Der CAP-Lebensmittelmarkt war weit mehr als nur eine Einkaufsmöglichkeit. Für viele Menschen war er ein Treffpunkt im Alltag sowie ein Ort der kurzen Wege, der Begegnungen und der Verlässlichkeit. Umso wichtiger ist es der Gemeinde, dass die Obere Ortsmitte auch künftig ein lebendiger Ort des Zusammenkommens bleibt. Vor diesem Hintergrund hat der Gemeinderat entschieden, sich aktiv in die zukünftige Entwicklung der Fläche einzubringen. Ziel war es, frühzeitig Gestaltungsmöglichkeiten zu sichern, sowohl hinsichtlich der Nutzung der ehemaligen Verkaufsfläche als auch im Hinblick auf die Weiterentwicklung der Oberen Ortsmitte.
Daher wurde der Kontakt zum Eigentümer der Ladeneinheit gesucht, einer sympathischen Handwerkerfamilie aus der Welzheimer Region. Die Gespräche verliefen positiv: Inzwischen wurde ein Kaufvertrag unterzeichnet, sodass die Ladeneinheit künftig in Gemeindeeigentum übergeht.
Ein glücklicher Zusammenhang kommt der Gemeinde dabei zugute: Mit der Aufnahme des künftigen Sanierungsgebiets „Mittleres Oberdorf“ – zu dem auch das Schafhaus-Gebäude und damit auch der ehemalige CAP-Markt gehören – in die Städtebauförderung Baden-Württemberg ist der Erwerb förderfähig. Rund 60 Prozent des Kaufpreises werden daher vom Land Baden-Württemberg übernommen. Auch zukünftige bauliche Maßnahmen wie ein möglicher Umbau könnten über das Sanierungsprogramm gefördert werden.
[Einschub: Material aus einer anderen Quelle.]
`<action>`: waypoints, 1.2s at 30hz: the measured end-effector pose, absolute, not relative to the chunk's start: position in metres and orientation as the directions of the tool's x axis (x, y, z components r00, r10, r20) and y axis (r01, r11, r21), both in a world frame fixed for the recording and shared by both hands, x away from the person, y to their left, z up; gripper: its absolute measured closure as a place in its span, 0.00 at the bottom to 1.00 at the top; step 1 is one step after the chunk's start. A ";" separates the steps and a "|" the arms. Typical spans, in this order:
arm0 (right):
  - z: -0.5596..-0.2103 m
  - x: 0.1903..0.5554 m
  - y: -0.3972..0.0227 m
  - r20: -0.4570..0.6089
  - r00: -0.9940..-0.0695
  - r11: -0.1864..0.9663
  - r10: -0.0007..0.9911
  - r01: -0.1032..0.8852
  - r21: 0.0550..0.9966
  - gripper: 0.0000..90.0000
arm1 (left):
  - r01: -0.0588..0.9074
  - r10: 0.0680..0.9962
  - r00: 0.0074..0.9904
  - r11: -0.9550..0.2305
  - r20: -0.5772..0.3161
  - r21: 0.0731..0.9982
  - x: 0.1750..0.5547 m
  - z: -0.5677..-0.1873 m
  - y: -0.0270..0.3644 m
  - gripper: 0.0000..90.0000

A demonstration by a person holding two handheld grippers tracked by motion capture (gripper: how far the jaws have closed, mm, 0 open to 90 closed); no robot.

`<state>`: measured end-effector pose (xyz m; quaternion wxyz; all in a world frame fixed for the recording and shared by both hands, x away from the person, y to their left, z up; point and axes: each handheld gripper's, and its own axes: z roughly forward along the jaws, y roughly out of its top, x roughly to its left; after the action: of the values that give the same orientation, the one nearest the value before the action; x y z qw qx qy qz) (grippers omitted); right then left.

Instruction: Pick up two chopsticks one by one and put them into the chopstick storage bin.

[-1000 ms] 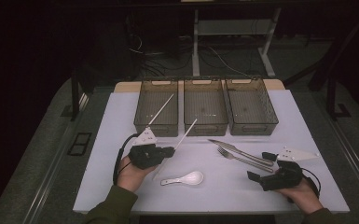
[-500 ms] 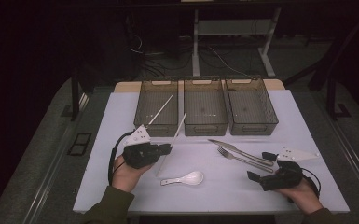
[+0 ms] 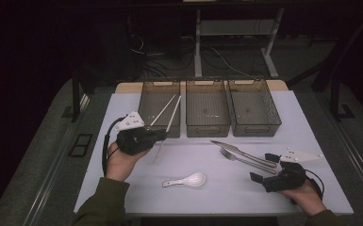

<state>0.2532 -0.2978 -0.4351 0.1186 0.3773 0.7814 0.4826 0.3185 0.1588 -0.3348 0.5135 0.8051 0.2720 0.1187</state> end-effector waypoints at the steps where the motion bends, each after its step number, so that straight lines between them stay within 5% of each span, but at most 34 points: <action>1: -0.435 0.253 -0.298 0.179 -0.686 0.249 0.705 0.476 0.844 0.01 | 0.313 0.561 0.823 -0.324 -0.085 0.893 0.322 -0.332 0.159 0.94; 18: -0.435 0.254 -0.299 0.184 -0.685 0.243 0.705 0.478 0.844 0.01 | 0.290 0.616 0.787 -0.333 -0.026 0.897 0.406 -0.275 0.161 0.94; 36: -0.435 0.253 -0.299 0.188 -0.685 0.239 0.703 0.477 0.845 0.01 | 0.487 0.724 0.687 -0.391 -0.066 0.781 0.474 -0.330 0.155 0.94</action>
<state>0.2531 -0.2993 -0.4346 0.1162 0.3792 0.7786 0.4863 0.4739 0.1555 -0.3300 0.4107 0.8213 0.3687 0.1443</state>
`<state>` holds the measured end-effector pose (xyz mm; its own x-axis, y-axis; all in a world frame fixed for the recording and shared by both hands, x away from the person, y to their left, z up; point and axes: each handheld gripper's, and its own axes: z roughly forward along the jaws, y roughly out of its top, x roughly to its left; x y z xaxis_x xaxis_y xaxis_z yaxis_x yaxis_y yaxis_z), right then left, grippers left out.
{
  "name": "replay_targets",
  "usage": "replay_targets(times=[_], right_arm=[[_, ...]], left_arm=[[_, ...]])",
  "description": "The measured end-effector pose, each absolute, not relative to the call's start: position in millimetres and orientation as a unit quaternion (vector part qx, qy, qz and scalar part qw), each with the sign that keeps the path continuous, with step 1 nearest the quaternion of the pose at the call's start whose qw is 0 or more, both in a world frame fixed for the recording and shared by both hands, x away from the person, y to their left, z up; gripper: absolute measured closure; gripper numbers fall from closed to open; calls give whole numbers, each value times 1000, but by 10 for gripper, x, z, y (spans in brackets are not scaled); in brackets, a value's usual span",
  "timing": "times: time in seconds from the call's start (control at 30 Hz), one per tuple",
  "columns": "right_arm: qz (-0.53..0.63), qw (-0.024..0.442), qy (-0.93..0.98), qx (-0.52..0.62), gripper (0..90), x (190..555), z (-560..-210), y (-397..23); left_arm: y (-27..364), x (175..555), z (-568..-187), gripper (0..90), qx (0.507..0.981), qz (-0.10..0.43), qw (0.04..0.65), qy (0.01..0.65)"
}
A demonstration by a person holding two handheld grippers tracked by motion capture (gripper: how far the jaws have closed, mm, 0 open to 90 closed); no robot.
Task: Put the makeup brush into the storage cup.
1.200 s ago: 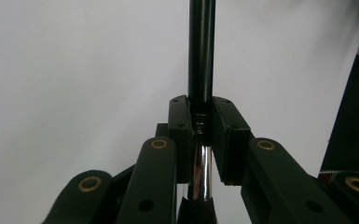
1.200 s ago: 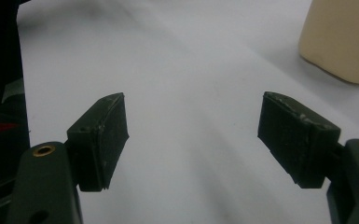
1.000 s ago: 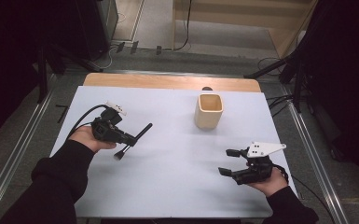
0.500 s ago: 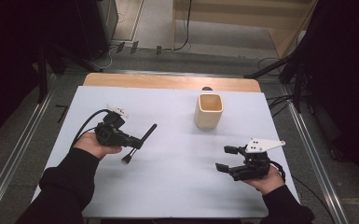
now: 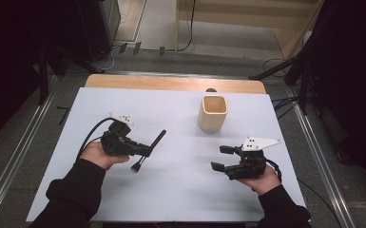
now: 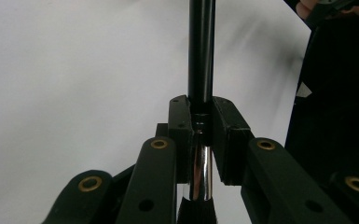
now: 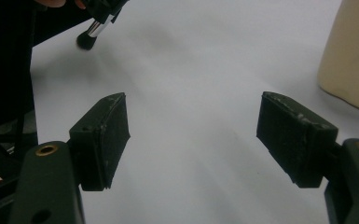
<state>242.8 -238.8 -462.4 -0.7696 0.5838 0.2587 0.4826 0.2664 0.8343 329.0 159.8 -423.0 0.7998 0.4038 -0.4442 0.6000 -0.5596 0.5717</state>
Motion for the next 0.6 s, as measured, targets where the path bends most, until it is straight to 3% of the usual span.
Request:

Diese Förderung ermöglicht es der Gemeinde, die Ortsmitte gemeinsam mit dem Land aktiv und zukunftsorientiert weiterzuentwickeln.
In den kommenden Monaten möchte die Gemeinde erarbeiten, welche Nutzung künftig in der Oberen Ortsmitte in der ehemaligen Ladeneinheit entstehen soll. Bürgermeister Barth betont, dass ihm ein Ort mit öffentlichem Charakter wichtig ist. Es soll ein Angebot geschaffen werden, das Infrastruktur für die Bürger schafft und zur Aufenthaltsqualität beiträgt.
Nach wie vor liebäugelt er mit einem Ladengeschäft als zentralem Anker. Allerdings stellt er klar, dass ein Vollsortimentsmarkt in der bisherigen Größe von rund 400 Quadratmetern nicht mehr umsetzbar sein wird. Die Verwaltung prüft daher aktuell kleinere Ladenmodelle und moderne Mini-Supermarkt-Konzepte.
Darüber hinaus sind weitere Nutzungsformen denkbar.
Die Gemeinde freut sich über diese positive Entwicklung und die zukunftsweisende Entscheidung des Gemeinderats zum Kauf. Der Erwerb der Ladeneinheit schafft Gestaltungsspielraum, um die Obere Ortsmitte gemeinsam und mit Unterstützung des Landes weiter aufzuwerten. Damit bleibt der Standort ein wichtiger Baustein einer aktiven und bürgernahen Ortsmitten-Gestaltung.